Compilers

Symbol Tables and Scoping: Environments, Namespaces and Resolution

VS Code shows a type error 200ms after the last keystroke across 50 000 lines of TypeScript. Not because of a fast computer - because the TypeScript compiler maintains a symbol table that lets it answer 'what type is this name?' in one hash lookup plus a few parent-pointer hops. The symbol table is the difference between a text editor and an IDE.

TypeScript Language Server: maintains an incremental symbol table per file - only re-resolves changed scopes on edit, not the whole program
V8 JavaScript engine: hidden classes cache property name-to-offset mappings - symbol table at runtime for object shapes
Rust borrow checker: tracks the entire symbol table including lifetime annotations to prove memory safety without GC
Python CPython: `LOAD_FAST` bytecode for locals vs `LOAD_GLOBAL` for globals - scope chain encoded in bytecode offsets at compile time

Symbol Table: Hash Map of the Universe

TypeScript finds a type error in 50 000 lines in under a second. Not by re-parsing - by walking a pre-built **symbol table**: a hash map from every name in the program to its declaration, type, kind (variable, function, class, type alias), and source location. The symbol table is the compiler's working memory during semantic analysis.
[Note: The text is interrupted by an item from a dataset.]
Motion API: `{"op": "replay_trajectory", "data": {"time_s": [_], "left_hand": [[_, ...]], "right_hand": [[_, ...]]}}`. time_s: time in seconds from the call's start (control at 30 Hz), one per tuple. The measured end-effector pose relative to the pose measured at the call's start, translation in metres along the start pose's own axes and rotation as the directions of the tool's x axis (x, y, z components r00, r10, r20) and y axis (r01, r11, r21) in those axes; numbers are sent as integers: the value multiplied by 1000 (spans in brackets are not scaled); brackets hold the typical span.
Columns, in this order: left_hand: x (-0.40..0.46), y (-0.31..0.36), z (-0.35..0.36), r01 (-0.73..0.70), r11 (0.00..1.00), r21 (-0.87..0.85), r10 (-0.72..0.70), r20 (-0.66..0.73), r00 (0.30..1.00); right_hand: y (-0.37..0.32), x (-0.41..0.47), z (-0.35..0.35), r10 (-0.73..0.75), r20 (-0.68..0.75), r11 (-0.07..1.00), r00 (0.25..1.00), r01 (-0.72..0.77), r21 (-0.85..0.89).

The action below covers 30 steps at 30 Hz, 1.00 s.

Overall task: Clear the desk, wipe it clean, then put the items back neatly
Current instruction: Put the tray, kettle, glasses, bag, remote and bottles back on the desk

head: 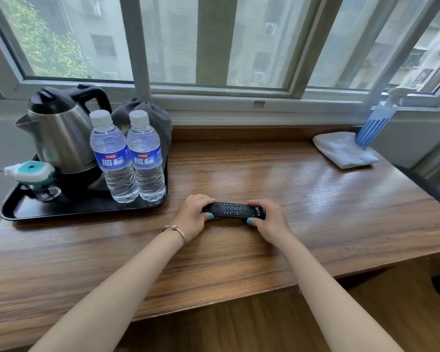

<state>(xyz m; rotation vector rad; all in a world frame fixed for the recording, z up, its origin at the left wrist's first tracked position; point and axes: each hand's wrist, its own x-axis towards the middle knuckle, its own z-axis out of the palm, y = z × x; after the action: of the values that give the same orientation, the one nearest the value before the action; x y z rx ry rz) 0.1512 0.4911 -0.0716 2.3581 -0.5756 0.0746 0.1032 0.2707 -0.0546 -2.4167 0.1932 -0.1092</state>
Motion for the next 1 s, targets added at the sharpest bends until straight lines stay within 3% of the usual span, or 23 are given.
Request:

Each entry stores more than a name. A symbol entry records: the name string, its **kind** (let/const/var, function, class, parameter, type), the **type** (inferred or annotated), the **declaring scope**, and flags like `is_exported`, `is_reassigned`, `is_captured_by_closure`. TypeScript uses a `Symbol` object (its own internal type, not `Symbol` the primitive) for each entry.

**Linear probing hash tables** are preferred over chaining for symbol tables because they maximize cache locality during the frequent sequential scans that happen in small scopes (function parameters, loop variables). V8's hidden classes take this further: objects with the same property order share a single descriptor array, making property lookup a direct offset computation instead of a hash lookup.

Why does a symbol table entry need an `isCaptured` flag?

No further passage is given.